> **Data supplied**:
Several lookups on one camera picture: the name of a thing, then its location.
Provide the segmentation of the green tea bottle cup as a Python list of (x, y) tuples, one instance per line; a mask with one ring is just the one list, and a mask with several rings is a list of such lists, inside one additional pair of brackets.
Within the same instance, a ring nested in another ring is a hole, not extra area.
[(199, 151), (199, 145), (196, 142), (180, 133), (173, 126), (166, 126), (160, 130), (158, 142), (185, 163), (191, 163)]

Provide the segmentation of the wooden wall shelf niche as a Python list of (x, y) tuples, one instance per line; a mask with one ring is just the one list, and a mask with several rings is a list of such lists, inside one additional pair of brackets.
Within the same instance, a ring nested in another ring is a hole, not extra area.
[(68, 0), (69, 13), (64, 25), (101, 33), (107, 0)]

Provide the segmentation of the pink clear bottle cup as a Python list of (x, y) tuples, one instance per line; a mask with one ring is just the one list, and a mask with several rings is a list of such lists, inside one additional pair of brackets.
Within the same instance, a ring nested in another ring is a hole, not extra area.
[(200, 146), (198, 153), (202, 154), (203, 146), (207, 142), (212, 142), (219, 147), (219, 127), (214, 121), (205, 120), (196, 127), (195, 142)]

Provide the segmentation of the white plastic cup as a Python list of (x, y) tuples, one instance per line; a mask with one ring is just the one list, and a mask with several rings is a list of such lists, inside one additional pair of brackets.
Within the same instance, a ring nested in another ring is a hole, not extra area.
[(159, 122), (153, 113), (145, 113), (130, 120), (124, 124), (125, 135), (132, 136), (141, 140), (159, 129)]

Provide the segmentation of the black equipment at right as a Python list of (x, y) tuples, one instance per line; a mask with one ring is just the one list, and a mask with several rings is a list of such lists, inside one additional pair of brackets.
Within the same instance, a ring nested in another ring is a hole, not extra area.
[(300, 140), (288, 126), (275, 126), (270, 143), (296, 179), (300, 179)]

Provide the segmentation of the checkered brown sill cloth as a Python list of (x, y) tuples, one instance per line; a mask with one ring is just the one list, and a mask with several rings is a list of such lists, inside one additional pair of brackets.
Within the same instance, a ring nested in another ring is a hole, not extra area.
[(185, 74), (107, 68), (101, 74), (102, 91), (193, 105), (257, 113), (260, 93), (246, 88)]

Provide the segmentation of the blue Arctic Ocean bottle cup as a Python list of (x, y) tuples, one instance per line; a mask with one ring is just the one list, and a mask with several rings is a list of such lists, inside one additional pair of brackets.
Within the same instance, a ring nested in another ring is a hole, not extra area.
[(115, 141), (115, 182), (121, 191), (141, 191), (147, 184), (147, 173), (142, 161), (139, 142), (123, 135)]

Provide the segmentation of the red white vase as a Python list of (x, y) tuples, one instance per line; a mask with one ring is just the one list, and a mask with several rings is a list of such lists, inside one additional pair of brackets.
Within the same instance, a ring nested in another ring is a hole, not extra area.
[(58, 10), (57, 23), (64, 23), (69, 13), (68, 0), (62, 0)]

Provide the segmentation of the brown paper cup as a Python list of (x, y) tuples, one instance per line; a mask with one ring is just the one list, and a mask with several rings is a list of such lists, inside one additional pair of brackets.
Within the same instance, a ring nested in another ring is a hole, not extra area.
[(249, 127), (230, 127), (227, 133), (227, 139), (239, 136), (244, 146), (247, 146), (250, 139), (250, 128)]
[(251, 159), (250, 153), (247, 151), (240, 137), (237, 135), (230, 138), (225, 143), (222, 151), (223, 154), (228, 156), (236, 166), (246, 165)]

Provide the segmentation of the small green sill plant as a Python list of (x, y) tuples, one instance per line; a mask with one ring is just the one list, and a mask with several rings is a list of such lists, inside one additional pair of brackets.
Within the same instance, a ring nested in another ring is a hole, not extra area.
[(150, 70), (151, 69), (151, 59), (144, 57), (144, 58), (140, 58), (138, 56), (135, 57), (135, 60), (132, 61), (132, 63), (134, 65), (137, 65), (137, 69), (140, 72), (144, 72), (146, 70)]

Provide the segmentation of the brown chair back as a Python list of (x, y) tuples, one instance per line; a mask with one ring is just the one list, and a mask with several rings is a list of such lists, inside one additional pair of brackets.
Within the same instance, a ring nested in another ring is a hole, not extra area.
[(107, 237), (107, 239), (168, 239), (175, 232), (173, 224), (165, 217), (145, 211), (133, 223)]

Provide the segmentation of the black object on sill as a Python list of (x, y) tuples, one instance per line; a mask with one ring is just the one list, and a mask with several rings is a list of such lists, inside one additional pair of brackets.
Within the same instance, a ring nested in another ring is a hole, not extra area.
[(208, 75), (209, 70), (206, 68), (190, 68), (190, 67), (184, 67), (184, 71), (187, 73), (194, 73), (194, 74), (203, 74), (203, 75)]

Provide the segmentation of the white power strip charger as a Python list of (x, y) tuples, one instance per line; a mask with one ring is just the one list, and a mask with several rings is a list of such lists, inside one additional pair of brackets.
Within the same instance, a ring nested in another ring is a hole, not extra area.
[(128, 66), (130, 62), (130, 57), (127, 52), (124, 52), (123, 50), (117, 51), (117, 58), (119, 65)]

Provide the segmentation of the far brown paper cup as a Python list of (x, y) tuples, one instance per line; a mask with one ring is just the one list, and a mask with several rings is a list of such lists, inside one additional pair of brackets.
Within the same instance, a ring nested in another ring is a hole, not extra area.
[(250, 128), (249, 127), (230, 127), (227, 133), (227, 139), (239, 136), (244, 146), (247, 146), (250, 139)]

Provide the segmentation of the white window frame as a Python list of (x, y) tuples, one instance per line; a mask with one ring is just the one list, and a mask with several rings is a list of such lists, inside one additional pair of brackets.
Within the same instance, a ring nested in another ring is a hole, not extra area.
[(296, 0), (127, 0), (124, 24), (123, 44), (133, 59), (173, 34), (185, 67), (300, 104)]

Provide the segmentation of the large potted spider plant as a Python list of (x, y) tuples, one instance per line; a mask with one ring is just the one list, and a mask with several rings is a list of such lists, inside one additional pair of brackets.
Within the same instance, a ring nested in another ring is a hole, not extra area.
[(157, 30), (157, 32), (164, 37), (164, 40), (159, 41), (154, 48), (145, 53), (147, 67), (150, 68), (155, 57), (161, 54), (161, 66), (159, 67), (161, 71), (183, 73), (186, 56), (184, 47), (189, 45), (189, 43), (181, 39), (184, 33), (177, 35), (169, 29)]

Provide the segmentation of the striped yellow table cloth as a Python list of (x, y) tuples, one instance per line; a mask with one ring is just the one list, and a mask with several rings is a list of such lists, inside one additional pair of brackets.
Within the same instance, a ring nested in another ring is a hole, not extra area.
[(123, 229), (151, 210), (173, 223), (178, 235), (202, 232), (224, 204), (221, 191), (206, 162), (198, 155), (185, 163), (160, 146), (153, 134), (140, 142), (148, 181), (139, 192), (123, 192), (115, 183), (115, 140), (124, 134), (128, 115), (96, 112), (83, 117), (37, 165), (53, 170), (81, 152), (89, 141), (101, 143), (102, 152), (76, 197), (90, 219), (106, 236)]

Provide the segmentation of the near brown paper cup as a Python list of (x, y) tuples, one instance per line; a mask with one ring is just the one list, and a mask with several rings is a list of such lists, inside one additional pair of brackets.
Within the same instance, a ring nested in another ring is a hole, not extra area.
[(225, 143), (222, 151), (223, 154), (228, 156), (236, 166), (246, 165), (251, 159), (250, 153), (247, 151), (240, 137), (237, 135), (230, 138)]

> **Work to complete**: Return the entries above word for word.

> **Solution to this task**:
Several lookups on one camera picture: the name of a thing, then its location.
Provide the segmentation of the green tea bottle cup as a Python list of (x, y) tuples, one instance per line; a mask with one ring is just the one list, and a mask with several rings is a list of such lists, inside one additional pair of brackets.
Within the same instance, a ring nested in another ring is a hole, not extra area.
[(199, 151), (199, 145), (196, 142), (180, 133), (173, 126), (166, 126), (160, 130), (158, 142), (185, 163), (191, 163)]

Provide the segmentation of the wooden wall shelf niche as a Python list of (x, y) tuples, one instance per line; a mask with one ring is just the one list, and a mask with several rings is a list of such lists, inside one additional pair of brackets.
Within the same instance, a ring nested in another ring is a hole, not extra area.
[(68, 0), (69, 13), (64, 25), (101, 33), (107, 0)]

Provide the segmentation of the pink clear bottle cup as a Python list of (x, y) tuples, one instance per line; a mask with one ring is just the one list, and a mask with several rings is a list of such lists, inside one additional pair of brackets.
Within the same instance, a ring nested in another ring is a hole, not extra area.
[(200, 146), (198, 153), (202, 154), (203, 146), (207, 142), (212, 142), (219, 147), (219, 127), (214, 121), (205, 120), (196, 127), (195, 142)]

Provide the segmentation of the white plastic cup as a Python list of (x, y) tuples, one instance per line; a mask with one ring is just the one list, and a mask with several rings is a list of such lists, inside one additional pair of brackets.
Within the same instance, a ring nested in another ring is a hole, not extra area.
[(159, 122), (153, 113), (145, 113), (130, 120), (124, 124), (125, 135), (132, 136), (141, 140), (159, 129)]

Provide the segmentation of the black equipment at right as a Python list of (x, y) tuples, one instance per line; a mask with one ring is just the one list, and a mask with several rings is a list of such lists, inside one additional pair of brackets.
Within the same instance, a ring nested in another ring is a hole, not extra area.
[(300, 140), (288, 126), (275, 126), (270, 143), (296, 179), (300, 179)]

Provide the segmentation of the checkered brown sill cloth as a Python list of (x, y) tuples, one instance per line; a mask with one ring is just the one list, and a mask with several rings is a list of such lists, inside one additional pair of brackets.
Within the same instance, a ring nested in another ring is a hole, not extra area.
[(185, 74), (107, 68), (101, 74), (102, 91), (193, 105), (257, 113), (260, 93), (246, 88)]

Provide the segmentation of the blue Arctic Ocean bottle cup as a Python list of (x, y) tuples, one instance per line; a mask with one ring is just the one list, and a mask with several rings is a list of such lists, inside one additional pair of brackets.
Within the same instance, a ring nested in another ring is a hole, not extra area.
[(115, 141), (115, 182), (121, 191), (141, 191), (147, 184), (147, 173), (142, 161), (139, 142), (123, 135)]

Provide the segmentation of the red white vase as a Python list of (x, y) tuples, one instance per line; a mask with one ring is just the one list, and a mask with several rings is a list of such lists, inside one additional pair of brackets.
Within the same instance, a ring nested in another ring is a hole, not extra area.
[(58, 10), (57, 23), (64, 23), (69, 13), (68, 0), (62, 0)]

Provide the segmentation of the brown paper cup as a Python list of (x, y) tuples, one instance per line; a mask with one ring is just the one list, and a mask with several rings is a list of such lists, inside one additional pair of brackets.
Within the same instance, a ring nested in another ring is a hole, not extra area.
[(249, 127), (230, 127), (227, 133), (227, 139), (239, 136), (244, 146), (247, 146), (250, 139), (250, 128)]
[(251, 159), (250, 153), (247, 151), (240, 137), (237, 135), (230, 138), (225, 143), (222, 151), (223, 154), (228, 156), (236, 166), (246, 165)]

Provide the segmentation of the small green sill plant as a Python list of (x, y) tuples, one instance per line; a mask with one ring is just the one list, and a mask with several rings is a list of such lists, inside one additional pair of brackets.
Within the same instance, a ring nested in another ring is a hole, not extra area.
[(150, 70), (151, 69), (151, 59), (144, 57), (144, 58), (140, 58), (138, 56), (135, 57), (135, 60), (132, 61), (132, 63), (134, 65), (137, 65), (137, 69), (140, 72), (144, 72), (146, 70)]

Provide the segmentation of the brown chair back as a Python list of (x, y) tuples, one instance per line; a mask with one ring is just the one list, and a mask with several rings is a list of such lists, inside one additional pair of brackets.
Within the same instance, a ring nested in another ring is a hole, not extra area.
[(107, 237), (107, 239), (168, 239), (175, 232), (173, 224), (165, 217), (145, 211), (133, 223)]

Provide the segmentation of the black object on sill as a Python list of (x, y) tuples, one instance per line; a mask with one ring is just the one list, and a mask with several rings is a list of such lists, inside one additional pair of brackets.
Within the same instance, a ring nested in another ring is a hole, not extra area.
[(208, 75), (209, 70), (206, 68), (190, 68), (190, 67), (184, 67), (184, 71), (187, 73), (194, 73), (194, 74), (203, 74), (203, 75)]

Provide the segmentation of the white power strip charger as a Python list of (x, y) tuples, one instance per line; a mask with one ring is just the one list, and a mask with several rings is a list of such lists, inside one additional pair of brackets.
Within the same instance, a ring nested in another ring is a hole, not extra area.
[(128, 66), (130, 62), (130, 57), (127, 52), (124, 52), (123, 50), (117, 51), (117, 58), (119, 65)]

Provide the segmentation of the far brown paper cup as a Python list of (x, y) tuples, one instance per line; a mask with one ring is just the one list, and a mask with several rings is a list of such lists, inside one additional pair of brackets.
Within the same instance, a ring nested in another ring is a hole, not extra area.
[(250, 128), (249, 127), (230, 127), (227, 133), (227, 139), (239, 136), (244, 146), (247, 146), (250, 139)]

Provide the segmentation of the white window frame as a Python list of (x, y) tuples, one instance per line; a mask with one ring is just the one list, and a mask with several rings is a list of such lists, inside one additional pair of brackets.
Within the same instance, a ring nested in another ring is a hole, not extra area.
[(296, 0), (127, 0), (124, 24), (123, 44), (133, 59), (173, 34), (185, 67), (300, 104)]

Provide the segmentation of the large potted spider plant as a Python list of (x, y) tuples, one instance per line; a mask with one ring is just the one list, and a mask with several rings is a list of such lists, inside one additional pair of brackets.
Within the same instance, a ring nested in another ring is a hole, not extra area.
[(157, 30), (157, 32), (164, 37), (164, 40), (159, 41), (154, 48), (145, 53), (147, 67), (150, 68), (155, 57), (161, 54), (161, 66), (159, 67), (161, 71), (183, 73), (186, 56), (184, 47), (189, 45), (189, 43), (181, 39), (184, 33), (177, 35), (169, 29)]

Provide the segmentation of the striped yellow table cloth as a Python list of (x, y) tuples, one instance per line; a mask with one ring is just the one list, and a mask with several rings is a list of such lists, inside one additional pair of brackets.
Within the same instance, a ring nested in another ring is a hole, not extra area.
[(123, 229), (151, 210), (173, 223), (178, 235), (202, 232), (224, 204), (221, 191), (206, 162), (198, 155), (185, 163), (160, 146), (153, 134), (140, 142), (148, 181), (139, 192), (123, 192), (115, 183), (115, 140), (124, 134), (128, 115), (96, 112), (83, 117), (37, 165), (53, 170), (81, 152), (89, 141), (101, 143), (102, 152), (76, 197), (90, 219), (106, 236)]

Provide the segmentation of the near brown paper cup as a Python list of (x, y) tuples, one instance per line; a mask with one ring is just the one list, and a mask with several rings is a list of such lists, inside one additional pair of brackets.
Within the same instance, a ring nested in another ring is a hole, not extra area.
[(225, 143), (222, 151), (223, 154), (228, 156), (236, 166), (246, 165), (251, 159), (250, 153), (247, 151), (240, 137), (237, 135), (230, 138)]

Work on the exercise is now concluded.